◆ To do: Reproduce each line from the first in the data through the line that contains "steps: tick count" exactly; give nothing else.

++++ Source data

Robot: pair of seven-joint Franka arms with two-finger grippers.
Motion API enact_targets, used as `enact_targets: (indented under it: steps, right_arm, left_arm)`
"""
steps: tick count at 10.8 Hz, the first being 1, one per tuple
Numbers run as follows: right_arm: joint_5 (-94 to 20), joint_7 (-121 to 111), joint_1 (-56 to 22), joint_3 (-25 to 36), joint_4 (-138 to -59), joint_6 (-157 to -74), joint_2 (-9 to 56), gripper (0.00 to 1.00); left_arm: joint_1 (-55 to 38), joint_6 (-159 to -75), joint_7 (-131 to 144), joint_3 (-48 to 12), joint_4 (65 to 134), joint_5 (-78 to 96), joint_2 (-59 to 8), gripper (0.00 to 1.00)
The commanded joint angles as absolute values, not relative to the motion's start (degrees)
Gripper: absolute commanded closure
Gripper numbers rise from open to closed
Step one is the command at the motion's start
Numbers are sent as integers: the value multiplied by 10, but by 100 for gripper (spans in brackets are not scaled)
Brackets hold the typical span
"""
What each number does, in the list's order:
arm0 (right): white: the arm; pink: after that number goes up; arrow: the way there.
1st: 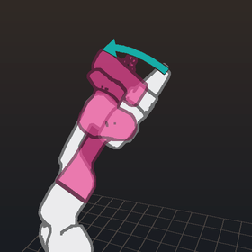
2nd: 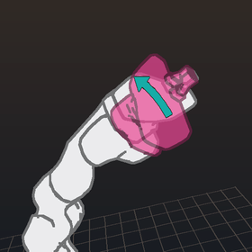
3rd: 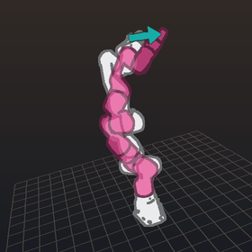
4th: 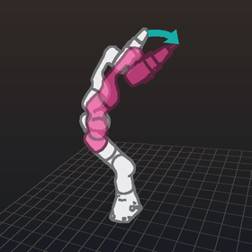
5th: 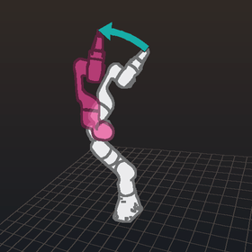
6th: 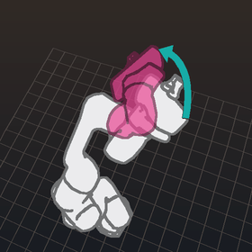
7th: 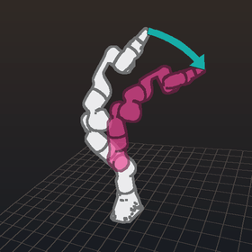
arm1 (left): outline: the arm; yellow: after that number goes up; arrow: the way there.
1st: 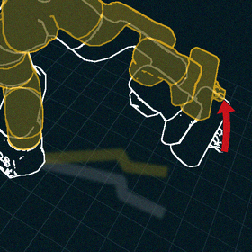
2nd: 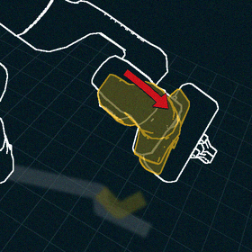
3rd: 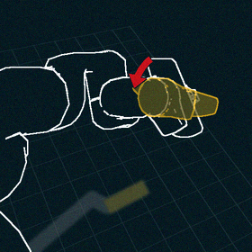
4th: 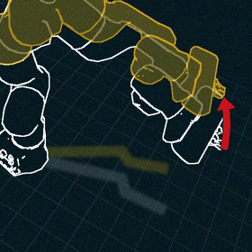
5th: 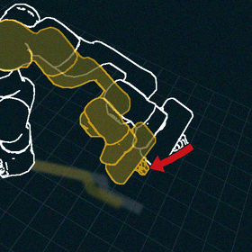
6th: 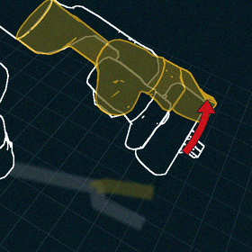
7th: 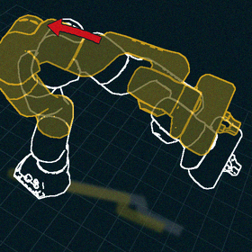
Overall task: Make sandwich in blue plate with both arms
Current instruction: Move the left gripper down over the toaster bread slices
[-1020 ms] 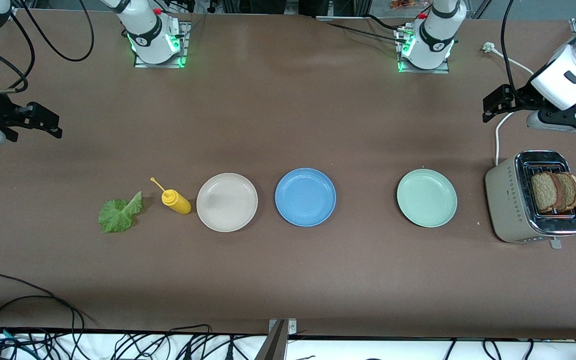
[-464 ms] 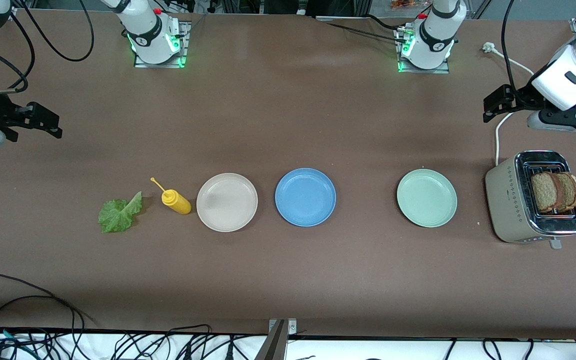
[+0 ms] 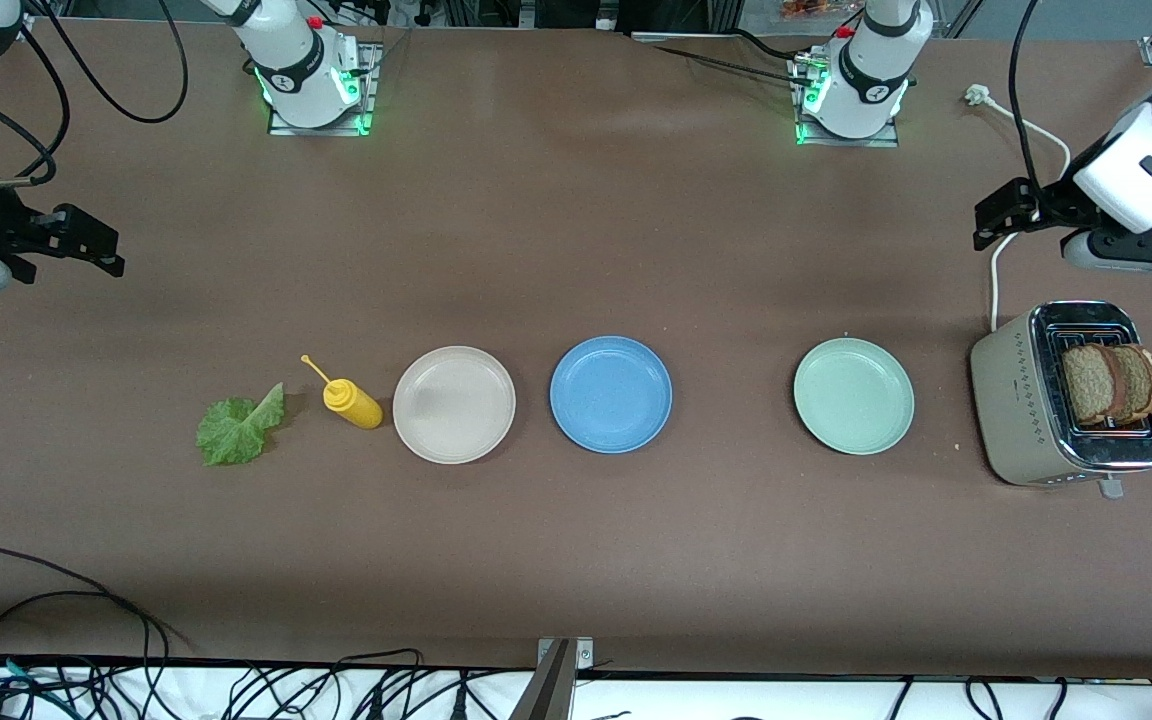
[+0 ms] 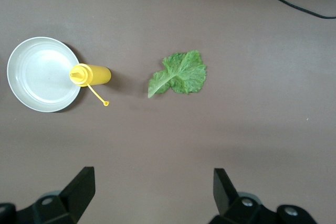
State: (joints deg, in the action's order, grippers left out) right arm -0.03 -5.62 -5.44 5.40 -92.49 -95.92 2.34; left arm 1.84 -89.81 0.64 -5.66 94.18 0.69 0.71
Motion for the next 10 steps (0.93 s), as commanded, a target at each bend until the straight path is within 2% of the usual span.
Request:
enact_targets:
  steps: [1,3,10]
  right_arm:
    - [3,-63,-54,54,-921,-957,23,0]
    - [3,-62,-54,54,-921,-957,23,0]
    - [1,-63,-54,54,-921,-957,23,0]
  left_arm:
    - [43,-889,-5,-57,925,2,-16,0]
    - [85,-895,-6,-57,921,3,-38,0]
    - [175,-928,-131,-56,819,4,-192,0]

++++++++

◆ Response:
Robot: pair of seven-joint Franka arms with two-finger grippers.
Motion API enact_targets, used as `enact_targets: (indented under it: steps, right_arm, left_arm)`
"""
steps: tick count at 10.8 Hz, the first being 1, one per tuple

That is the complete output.